#### RECORDS TO USE
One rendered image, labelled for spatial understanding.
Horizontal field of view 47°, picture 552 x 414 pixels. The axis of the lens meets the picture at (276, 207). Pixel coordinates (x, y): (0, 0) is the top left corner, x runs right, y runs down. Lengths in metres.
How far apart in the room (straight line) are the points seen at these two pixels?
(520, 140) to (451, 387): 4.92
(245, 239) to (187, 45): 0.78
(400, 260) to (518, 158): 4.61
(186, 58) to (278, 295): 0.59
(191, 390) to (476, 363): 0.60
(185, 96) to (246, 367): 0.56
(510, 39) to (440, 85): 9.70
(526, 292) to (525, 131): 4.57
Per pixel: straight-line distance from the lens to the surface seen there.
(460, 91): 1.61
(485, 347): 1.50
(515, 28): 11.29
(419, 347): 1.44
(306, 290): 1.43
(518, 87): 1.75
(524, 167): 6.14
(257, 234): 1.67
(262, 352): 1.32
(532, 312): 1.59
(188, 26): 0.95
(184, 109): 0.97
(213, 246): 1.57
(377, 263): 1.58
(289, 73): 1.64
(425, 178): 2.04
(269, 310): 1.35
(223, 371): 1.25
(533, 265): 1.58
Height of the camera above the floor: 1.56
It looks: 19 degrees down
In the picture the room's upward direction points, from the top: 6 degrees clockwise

#### REQUIREMENT
The records above need to be retyped exactly.

#### RESULT
One rendered image, labelled for spatial understanding.
Horizontal field of view 47°, picture 552 x 414 pixels. The axis of the lens meets the picture at (276, 207). Pixel coordinates (x, y): (0, 0) is the top left corner, x runs right, y runs down. Lengths in metres.
How far apart in the room (straight line) are the points seen at these two pixels?
(520, 140) to (451, 387): 4.92
(245, 239) to (187, 45): 0.78
(400, 260) to (518, 158): 4.61
(186, 58) to (278, 295): 0.59
(191, 390) to (476, 363): 0.60
(185, 96) to (246, 367): 0.56
(510, 39) to (440, 85): 9.70
(526, 292) to (525, 131): 4.57
Per pixel: straight-line distance from the lens to the surface seen there.
(460, 91): 1.61
(485, 347): 1.50
(515, 28): 11.29
(419, 347): 1.44
(306, 290): 1.43
(518, 87): 1.75
(524, 167): 6.14
(257, 234): 1.67
(262, 352): 1.32
(532, 312): 1.59
(188, 26): 0.95
(184, 109): 0.97
(213, 246): 1.57
(377, 263): 1.58
(289, 73): 1.64
(425, 178): 2.04
(269, 310): 1.35
(223, 371): 1.25
(533, 265): 1.58
Height of the camera above the floor: 1.56
It looks: 19 degrees down
In the picture the room's upward direction points, from the top: 6 degrees clockwise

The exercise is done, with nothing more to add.